- Task item
Scan the material for the word "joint", then return every line where it appears.
Data excerpt below:
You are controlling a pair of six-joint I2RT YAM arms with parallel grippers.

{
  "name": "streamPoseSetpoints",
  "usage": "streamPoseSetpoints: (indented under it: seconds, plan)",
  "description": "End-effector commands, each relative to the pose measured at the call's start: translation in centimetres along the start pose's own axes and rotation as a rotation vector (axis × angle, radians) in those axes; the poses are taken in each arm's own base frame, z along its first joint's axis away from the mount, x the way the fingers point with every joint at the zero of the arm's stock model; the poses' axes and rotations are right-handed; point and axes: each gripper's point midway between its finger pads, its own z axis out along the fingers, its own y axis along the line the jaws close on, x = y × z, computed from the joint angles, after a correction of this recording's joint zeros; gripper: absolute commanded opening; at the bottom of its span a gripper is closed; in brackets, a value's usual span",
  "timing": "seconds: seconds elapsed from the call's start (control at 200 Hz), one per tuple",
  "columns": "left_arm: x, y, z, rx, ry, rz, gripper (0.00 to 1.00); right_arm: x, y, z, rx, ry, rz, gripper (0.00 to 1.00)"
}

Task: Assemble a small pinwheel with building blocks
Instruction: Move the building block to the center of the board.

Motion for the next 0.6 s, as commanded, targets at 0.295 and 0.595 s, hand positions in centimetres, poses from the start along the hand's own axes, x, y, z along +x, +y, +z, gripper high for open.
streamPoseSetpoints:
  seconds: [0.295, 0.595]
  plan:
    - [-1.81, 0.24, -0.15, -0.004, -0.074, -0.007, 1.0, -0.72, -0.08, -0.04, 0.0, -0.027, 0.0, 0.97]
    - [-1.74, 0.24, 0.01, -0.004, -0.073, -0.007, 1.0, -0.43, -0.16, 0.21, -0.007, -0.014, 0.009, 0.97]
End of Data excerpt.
- Exercise result
You are controlling a pair of six-joint I2RT YAM arms with parallel grippers.
  "description": "End-effector commands, each relative to the pose measured at the call's start: translation in centimetres along the start pose's own axes and rotation as a rotation vector (axis × angle, radians) in those axes; the poses are taken in each arm's own base frame, z along its first joint's axis away from the mount, x the way the fingers point with every joint at the zero of the arm's stock model; the poses' axes and rotations are right-handed; point and axes: each gripper's point midway between its finger pads, its own z axis out along the fingers, its own y axis along the line the jaws close on, x = y × z, computed from the joint angles, after a correction of this recording's joint zeros; gripper: absolute commanded opening; at the bottom of its span a gripper is closed; in brackets, a value's usual span",

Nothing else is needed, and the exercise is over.